Thread: [HACKERS] Size vs size_t

[HACKERS] Size vs size_t

From
Thomas Munro
Date:
Hi,

Noticing that the assembled hackers don't seem to agree on $SUBJECT in
new patches, I decided to plot counts of lines matching \<Size\> and
\<size_t\> over time.  After a very long run in the lead, size_t has
recently been left in the dust by Size.

-- 
Thomas Munro
http://www.enterprisedb.com

-- 
Sent via pgsql-hackers mailing list (pgsql-hackers@postgresql.org)
To make changes to your subscription:
http://www.postgresql.org/mailpref/pgsql-hackers

Attachment

Re: [HACKERS] Size vs size_t

From
Robert Haas
Date:
On Thu, Mar 16, 2017 at 4:40 PM, Thomas Munro
<thomas.munro@enterprisedb.com> wrote:
> Noticing that the assembled hackers don't seem to agree on $SUBJECT in
> new patches, I decided to plot counts of lines matching \<Size\> and
> \<size_t\> over time.  After a very long run in the lead, size_t has
> recently been left in the dust by Size.

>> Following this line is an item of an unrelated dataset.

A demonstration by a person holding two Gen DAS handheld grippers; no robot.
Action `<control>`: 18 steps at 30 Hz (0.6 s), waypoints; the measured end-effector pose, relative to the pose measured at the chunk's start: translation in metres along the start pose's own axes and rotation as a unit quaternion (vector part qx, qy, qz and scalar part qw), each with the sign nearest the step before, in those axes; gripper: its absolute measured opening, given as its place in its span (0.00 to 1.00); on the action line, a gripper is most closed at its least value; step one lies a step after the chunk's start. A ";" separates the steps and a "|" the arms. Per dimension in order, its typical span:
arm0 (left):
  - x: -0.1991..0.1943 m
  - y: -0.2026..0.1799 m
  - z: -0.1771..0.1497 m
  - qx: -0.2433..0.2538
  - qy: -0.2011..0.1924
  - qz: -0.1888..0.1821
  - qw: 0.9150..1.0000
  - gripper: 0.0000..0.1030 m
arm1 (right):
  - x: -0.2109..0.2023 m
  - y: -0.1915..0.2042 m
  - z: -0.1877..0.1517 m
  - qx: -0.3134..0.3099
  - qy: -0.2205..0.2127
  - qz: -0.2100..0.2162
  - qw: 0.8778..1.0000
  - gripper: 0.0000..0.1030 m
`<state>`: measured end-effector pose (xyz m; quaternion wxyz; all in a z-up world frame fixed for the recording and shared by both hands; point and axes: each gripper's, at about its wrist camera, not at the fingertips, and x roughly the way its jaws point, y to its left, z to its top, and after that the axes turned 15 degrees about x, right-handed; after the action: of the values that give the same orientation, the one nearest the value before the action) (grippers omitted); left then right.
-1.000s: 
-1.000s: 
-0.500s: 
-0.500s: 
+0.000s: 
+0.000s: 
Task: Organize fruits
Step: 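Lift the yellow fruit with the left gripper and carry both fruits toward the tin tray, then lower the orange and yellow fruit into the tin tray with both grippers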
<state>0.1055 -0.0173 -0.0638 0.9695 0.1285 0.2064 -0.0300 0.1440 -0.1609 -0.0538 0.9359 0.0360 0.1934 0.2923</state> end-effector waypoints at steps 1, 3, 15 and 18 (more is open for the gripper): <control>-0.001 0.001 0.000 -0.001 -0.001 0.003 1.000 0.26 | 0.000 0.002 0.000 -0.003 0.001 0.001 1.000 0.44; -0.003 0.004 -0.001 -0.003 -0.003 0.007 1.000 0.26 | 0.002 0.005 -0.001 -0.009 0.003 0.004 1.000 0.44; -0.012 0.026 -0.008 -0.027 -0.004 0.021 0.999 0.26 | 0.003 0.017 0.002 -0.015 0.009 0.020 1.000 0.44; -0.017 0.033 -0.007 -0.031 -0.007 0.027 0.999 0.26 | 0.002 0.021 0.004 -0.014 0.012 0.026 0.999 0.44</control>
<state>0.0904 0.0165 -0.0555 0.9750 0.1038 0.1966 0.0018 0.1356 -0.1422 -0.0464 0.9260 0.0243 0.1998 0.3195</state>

I guess I assumed that we wouldn't have defined PG-specific types if
we wanted to just use the OS-supplied ones.

-- 
Robert Haas
EnterpriseDB: http://www.enterprisedb.com
The Enterprise PostgreSQL Company



Re: [HACKERS] Size vs size_t

From
Andres Freund
Date:
On 2017-03-16 16:59:29 -0400, Robert Haas wrote:
> On Thu, Mar 16, 2017 at 4:40 PM, Thomas Munro
> <thomas.munro@enterprisedb.com> wrote:
> > Noticing that the assembled hackers don't seem to agree on $SUBJECT in
> > new patches, I decided to plot counts of lines matching \<Size\> and
> > \<size_t\> over time.  After a very long run in the lead, size_t has
> > recently been left in the dust by Size.
> 
> I guess I assumed that we wouldn't have defined PG-specific types if
> we wanted to just use the OS-supplied ones.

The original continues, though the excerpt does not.